Freitag, 19. Februar 2010

Der furor anticatholicus teutonicus


Als der deutsche Kardinal Joseph Ratzinger Papst wurde, überschlugen sich seine Landsleute vor Begeisterung. "Wir sind Papst", titelte die Zeitung mit den großen Buchstaben. Heute schreibt sie ganz anders, wie immer am Puls der Zeit und des Volkes, wie immer unüberbietbar knapp und polemisch. Von "Sexpriestern" ist die Rede wie sonst von der "Russen-Mafia", eine weitere genialische Wortschöpfung aus dem Hause Diekmann.
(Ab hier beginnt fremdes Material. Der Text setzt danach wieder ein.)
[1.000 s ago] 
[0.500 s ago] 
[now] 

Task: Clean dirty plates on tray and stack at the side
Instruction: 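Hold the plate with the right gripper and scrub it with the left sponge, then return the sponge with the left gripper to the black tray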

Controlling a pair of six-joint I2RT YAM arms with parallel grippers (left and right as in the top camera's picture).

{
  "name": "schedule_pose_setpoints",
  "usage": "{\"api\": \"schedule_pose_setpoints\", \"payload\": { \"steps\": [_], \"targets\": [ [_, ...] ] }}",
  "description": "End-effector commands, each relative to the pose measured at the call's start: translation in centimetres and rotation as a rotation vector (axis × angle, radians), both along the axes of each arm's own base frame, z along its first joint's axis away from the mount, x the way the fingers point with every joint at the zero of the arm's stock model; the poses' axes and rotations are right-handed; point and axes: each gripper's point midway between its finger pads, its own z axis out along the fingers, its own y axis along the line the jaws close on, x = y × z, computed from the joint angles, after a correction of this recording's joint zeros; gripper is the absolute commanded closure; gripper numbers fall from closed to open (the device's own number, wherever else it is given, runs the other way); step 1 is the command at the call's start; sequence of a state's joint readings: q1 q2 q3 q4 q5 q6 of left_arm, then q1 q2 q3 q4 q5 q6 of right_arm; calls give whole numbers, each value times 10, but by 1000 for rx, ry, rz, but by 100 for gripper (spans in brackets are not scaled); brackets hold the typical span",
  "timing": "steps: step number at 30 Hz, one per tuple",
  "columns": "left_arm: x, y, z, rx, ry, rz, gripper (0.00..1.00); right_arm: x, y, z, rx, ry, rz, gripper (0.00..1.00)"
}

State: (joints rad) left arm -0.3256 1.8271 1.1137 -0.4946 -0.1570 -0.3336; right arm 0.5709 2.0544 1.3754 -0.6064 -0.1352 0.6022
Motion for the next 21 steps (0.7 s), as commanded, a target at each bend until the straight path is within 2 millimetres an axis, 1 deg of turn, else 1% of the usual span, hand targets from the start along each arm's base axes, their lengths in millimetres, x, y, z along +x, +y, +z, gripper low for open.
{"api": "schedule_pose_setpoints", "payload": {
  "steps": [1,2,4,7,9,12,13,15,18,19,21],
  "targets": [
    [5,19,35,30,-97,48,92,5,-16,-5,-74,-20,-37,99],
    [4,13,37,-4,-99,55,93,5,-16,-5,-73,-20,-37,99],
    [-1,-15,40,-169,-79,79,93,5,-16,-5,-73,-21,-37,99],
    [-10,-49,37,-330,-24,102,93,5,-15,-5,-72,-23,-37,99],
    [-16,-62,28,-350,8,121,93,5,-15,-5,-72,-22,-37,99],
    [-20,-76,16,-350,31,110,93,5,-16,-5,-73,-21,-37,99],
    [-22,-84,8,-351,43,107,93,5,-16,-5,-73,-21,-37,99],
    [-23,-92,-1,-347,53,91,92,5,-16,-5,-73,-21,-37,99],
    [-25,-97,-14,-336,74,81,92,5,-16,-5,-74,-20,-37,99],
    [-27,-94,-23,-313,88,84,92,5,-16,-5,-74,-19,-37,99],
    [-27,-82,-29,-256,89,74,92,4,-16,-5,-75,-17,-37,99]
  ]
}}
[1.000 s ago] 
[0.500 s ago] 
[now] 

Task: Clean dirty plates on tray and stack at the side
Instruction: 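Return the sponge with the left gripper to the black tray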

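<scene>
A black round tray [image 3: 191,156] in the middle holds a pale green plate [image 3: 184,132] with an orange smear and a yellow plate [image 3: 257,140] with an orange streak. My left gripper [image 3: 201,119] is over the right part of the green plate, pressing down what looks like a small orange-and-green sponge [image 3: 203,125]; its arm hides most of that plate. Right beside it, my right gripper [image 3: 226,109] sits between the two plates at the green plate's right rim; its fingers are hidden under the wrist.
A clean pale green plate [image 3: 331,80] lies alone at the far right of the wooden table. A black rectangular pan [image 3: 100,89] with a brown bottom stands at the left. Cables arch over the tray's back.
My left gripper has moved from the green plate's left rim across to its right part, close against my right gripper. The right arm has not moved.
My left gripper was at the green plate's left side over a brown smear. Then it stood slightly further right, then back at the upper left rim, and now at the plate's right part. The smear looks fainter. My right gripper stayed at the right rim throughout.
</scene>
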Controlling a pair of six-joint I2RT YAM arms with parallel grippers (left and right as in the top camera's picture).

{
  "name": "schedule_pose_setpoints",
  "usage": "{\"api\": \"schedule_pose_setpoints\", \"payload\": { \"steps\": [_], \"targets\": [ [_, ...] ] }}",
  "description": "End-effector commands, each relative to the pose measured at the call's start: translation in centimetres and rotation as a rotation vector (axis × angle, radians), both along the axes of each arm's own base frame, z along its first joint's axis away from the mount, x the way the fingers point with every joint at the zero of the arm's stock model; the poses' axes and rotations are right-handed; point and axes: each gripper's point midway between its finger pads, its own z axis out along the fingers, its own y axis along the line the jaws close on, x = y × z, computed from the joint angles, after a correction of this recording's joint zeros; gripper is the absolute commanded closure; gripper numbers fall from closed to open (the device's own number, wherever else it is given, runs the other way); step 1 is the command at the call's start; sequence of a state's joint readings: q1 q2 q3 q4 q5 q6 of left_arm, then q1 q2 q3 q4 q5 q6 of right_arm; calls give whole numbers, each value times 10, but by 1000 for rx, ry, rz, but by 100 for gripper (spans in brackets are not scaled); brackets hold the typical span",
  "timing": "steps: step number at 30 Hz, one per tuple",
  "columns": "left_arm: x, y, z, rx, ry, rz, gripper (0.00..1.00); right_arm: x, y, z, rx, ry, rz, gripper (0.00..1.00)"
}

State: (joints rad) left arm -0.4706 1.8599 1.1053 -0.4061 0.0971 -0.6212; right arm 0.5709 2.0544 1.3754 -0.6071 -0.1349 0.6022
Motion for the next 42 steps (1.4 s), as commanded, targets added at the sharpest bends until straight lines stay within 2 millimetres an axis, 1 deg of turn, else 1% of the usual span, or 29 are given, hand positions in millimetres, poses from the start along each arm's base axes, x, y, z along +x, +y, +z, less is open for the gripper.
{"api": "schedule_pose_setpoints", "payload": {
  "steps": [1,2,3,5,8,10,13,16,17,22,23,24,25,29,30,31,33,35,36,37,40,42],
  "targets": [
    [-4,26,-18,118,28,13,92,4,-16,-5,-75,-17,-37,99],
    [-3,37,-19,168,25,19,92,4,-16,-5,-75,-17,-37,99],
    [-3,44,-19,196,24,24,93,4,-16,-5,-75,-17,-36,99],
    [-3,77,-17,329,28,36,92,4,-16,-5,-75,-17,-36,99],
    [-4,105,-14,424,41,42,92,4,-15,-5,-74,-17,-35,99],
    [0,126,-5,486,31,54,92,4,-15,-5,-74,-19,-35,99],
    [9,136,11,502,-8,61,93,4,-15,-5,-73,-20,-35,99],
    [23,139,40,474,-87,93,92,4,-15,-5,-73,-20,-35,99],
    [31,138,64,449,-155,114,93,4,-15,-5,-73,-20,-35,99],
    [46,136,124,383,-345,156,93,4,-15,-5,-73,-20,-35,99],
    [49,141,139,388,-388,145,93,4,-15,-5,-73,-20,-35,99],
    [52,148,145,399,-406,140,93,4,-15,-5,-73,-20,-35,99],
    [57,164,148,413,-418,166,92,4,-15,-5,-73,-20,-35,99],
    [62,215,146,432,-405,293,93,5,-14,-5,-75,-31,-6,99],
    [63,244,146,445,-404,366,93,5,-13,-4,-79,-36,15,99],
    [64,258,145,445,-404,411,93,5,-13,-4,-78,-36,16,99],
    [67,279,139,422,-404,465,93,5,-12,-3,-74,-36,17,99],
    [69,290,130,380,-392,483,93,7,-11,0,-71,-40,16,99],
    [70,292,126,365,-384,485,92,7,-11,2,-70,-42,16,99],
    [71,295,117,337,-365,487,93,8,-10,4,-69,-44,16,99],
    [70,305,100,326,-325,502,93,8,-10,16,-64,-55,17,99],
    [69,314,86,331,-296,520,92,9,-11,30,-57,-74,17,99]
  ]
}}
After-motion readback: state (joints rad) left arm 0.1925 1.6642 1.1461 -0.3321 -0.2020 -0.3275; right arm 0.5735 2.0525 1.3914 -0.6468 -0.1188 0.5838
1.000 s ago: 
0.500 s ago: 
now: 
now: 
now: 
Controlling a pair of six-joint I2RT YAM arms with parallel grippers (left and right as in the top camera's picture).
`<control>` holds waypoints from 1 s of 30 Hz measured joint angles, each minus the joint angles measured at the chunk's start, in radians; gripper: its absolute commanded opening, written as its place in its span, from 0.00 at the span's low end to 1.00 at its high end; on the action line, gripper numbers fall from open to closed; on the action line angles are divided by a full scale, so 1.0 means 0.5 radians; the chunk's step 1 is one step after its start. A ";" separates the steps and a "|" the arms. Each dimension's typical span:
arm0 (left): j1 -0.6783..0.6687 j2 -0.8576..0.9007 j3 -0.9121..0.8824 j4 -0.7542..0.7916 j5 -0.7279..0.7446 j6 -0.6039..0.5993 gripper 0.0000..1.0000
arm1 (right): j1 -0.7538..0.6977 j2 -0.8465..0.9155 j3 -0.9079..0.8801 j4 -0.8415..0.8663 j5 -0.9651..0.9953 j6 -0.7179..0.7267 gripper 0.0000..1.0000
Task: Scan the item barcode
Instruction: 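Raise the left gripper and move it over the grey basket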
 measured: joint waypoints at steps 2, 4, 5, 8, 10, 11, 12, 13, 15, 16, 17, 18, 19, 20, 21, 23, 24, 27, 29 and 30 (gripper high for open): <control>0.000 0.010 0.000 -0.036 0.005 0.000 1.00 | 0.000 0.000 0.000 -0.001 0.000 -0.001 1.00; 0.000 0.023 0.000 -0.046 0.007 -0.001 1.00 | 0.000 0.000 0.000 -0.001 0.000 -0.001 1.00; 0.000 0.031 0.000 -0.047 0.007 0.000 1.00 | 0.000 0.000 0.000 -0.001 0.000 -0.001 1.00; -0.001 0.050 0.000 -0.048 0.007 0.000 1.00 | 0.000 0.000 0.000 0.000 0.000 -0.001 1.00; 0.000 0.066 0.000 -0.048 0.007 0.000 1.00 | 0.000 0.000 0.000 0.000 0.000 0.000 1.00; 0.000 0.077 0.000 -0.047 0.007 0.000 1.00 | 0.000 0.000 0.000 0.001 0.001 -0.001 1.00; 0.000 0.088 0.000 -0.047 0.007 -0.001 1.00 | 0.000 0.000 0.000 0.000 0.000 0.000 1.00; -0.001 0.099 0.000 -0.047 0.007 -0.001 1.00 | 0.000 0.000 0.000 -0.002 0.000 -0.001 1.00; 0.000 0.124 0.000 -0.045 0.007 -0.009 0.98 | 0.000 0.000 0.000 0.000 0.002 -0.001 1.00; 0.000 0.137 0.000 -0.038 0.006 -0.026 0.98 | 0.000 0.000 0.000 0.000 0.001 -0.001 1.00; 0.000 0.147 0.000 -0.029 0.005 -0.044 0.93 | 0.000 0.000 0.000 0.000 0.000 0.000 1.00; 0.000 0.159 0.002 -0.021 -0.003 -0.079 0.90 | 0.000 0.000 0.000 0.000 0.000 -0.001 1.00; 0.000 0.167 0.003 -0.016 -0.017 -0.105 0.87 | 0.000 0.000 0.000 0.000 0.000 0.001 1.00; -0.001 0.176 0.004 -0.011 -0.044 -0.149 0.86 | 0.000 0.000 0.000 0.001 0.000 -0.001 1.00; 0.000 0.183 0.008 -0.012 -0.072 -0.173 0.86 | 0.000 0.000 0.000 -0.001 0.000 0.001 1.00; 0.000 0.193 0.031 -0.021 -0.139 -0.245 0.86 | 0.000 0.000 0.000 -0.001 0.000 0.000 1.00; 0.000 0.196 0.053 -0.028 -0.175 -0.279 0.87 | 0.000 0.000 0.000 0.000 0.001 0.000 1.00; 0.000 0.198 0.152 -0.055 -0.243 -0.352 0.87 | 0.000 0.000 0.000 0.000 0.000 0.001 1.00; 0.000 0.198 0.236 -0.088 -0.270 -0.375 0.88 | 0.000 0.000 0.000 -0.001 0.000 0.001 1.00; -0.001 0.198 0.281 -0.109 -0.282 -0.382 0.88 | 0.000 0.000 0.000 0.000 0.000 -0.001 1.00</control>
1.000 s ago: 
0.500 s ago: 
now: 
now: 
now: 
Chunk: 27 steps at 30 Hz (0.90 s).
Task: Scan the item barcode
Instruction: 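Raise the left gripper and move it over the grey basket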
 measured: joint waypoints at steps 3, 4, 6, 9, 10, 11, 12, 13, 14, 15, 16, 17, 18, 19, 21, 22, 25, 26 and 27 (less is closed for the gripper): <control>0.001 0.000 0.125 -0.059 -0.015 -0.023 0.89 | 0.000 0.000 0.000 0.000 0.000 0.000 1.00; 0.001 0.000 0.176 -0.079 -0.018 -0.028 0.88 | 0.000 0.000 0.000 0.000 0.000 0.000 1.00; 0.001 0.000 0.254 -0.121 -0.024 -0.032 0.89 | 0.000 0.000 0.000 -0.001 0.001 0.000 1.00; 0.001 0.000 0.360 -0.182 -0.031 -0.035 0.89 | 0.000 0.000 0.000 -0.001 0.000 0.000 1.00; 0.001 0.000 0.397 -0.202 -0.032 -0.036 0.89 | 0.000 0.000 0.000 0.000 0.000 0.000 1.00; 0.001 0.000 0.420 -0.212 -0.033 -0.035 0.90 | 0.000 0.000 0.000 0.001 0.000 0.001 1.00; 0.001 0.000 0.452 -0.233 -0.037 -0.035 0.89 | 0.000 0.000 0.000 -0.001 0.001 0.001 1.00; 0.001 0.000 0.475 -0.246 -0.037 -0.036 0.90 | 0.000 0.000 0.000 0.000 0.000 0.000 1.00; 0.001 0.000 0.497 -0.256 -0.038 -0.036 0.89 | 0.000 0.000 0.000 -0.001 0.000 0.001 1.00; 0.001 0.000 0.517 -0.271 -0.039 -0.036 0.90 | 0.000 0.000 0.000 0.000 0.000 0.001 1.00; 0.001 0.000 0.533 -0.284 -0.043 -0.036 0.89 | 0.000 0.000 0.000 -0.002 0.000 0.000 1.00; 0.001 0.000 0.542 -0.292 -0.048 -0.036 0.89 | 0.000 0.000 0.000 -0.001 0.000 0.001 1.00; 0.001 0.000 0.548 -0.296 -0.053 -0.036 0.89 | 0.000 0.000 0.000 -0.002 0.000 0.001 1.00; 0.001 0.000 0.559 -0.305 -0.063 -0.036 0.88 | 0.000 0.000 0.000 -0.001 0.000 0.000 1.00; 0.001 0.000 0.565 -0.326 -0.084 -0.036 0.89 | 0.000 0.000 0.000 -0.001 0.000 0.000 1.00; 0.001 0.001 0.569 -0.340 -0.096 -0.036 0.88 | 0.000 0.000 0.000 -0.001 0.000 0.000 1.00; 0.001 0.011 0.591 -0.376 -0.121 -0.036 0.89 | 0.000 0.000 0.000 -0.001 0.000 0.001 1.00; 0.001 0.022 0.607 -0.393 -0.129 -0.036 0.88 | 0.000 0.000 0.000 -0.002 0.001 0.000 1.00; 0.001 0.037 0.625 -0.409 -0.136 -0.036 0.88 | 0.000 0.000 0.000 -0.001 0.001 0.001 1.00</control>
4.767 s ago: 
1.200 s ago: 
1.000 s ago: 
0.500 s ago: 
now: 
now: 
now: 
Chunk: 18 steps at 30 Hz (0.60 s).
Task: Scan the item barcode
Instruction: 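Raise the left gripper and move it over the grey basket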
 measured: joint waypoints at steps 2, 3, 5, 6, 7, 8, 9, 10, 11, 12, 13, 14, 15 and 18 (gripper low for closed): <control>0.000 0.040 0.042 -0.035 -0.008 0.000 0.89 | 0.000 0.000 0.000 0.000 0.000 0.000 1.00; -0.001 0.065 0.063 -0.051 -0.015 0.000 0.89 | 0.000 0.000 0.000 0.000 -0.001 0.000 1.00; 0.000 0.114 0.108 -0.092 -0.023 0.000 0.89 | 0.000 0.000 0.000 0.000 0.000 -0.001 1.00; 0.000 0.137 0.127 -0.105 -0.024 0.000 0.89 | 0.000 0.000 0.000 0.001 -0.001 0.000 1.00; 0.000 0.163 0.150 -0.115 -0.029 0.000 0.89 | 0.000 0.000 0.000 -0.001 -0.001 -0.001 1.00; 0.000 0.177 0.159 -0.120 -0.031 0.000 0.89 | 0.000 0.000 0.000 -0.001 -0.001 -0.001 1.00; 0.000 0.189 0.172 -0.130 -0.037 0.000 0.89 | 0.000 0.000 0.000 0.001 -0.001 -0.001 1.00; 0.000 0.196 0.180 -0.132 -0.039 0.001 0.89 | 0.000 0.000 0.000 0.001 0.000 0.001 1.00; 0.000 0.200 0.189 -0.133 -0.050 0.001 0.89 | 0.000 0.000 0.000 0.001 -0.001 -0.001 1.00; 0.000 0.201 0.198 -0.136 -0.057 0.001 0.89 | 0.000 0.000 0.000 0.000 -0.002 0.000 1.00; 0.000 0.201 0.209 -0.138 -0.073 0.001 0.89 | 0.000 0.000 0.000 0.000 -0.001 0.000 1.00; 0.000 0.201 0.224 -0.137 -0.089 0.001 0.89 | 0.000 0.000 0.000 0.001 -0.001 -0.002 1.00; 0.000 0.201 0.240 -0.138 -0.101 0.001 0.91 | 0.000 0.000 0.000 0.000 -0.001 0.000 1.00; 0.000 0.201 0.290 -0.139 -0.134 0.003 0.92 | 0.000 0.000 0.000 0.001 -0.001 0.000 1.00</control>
Eben jener konnte noch vor kurzem seitenweise über den Niedergang Deutschlands, seiner Werte und seiner politischen Kultur philosophieren, um wenig später schon in das gleiche Horn zu stoßen wie das berühmt-berüchtigte Hamburger Nachrichtenmagazin.

Daß dieses mit Pauschalurteilen ebenso schnell zur Hand ist, vor allem wenn es um die katholische Kirche geht, ist hinlänglich bekannt. Auf dem Titelbild einer seiner jüngeren Ausgaben prangt denn auch ein Prälat im Talar. In der einen Hand hält er ein Gebetbuch, die andere schiebt sich unterhalb der Gürtellinie in das geistliche Gewand. "Die Andeutungshaftigkeit dieser Ikonographie ist überwältigender und emotionalisierender als jede sachliche Illustration der jetzt in Frage stehenden konkreten Fälle des Missbrauchs", schreibt die "Tagespost". Will heißen, durch eine derart plakative Darstellung verhänge ich den Generalverdacht über einen ganzen Berufsstand, obwohl solches sich in unserem Rechtsstaat eigentlich verbieten sollte.

Man stelle sich nur vor, das Magazin hätte statt des Prälaten einen schwerbewaffneten Taliban abgebildet und ebenfalls "die Scheinheiligen" darübergeschrieben, und statt des Untertitels "Die katholische Kirche und der Sex" - "Der Islam und die Friedfertigkeit". In Hamburg müßte man daraufhin wahrscheinlich die Schotten dichtmachen. In jeder Großorganisation gibt es Kriminelle, Betrüger, Verbrecher, auch und nicht zuletzt in jener Großorganisation, die sich Gesellschaft nennt. Und auch die Kirche ist Teil dieser Gesellschaft und kann sich deren Einflüssen nicht entziehen, will es auch oft gar nicht, wie die Entwicklung der letzten vierzig Jahre zeigt.

Eben darauf wollte der momentan vielgescholtene Bischof von Augsburg hinweisen. Darf eine Gesellschaft, in der tagtäglich schreckliche Verbrechen, gerade im Familienkreis passieren, mit dem Finger auf eine Organisation zeigen, in der das auch, aber in wesentlich geringerem Ausmaß passiert? Ohne die Kirche zu exkulpieren, versucht sich da nicht jemand zu exkulpieren, der selbst in sich gehen sollte?

Die immer dann aus der Versenkung hervorgeholte Frau Ranke-Heinemann, wenn die Hamburger mal wieder einen intellektuell-theologischen Tiefschlag brauchen, meinte ganz in diesem Sinne, der Augsburger Bischof reagiere nach dem Grundsatz "Hauptsache, jemand anders ist verantwortlich." Boulevard und Magazinjournalismus handeln dieser Tage eben nach dem Grundsatz, im Zweifel ist die Kirche schuld, mit ihren verstaubten Moralvorstellungen, mit ihrem theologischen Hokuspokus ist sie der Nährboden allen Übels.

Der Papst hat die irischen Bischöfe nach Rom zitiert, Bischöfe wurden zum Rücktritt gezwungen, eine unabhängige Fachfrau wurde mit der Aufklärung der Mißbrauchsfälle beauftragt und nicht zuletzt hat der Rektor des Berliner Canisius-Kollegs für Aufklärung gesorgt. Es fragt sich, wer hier wirklich zur Selbstkritik und zum "Ausmisten des eigenen Stalls" unfähig ist.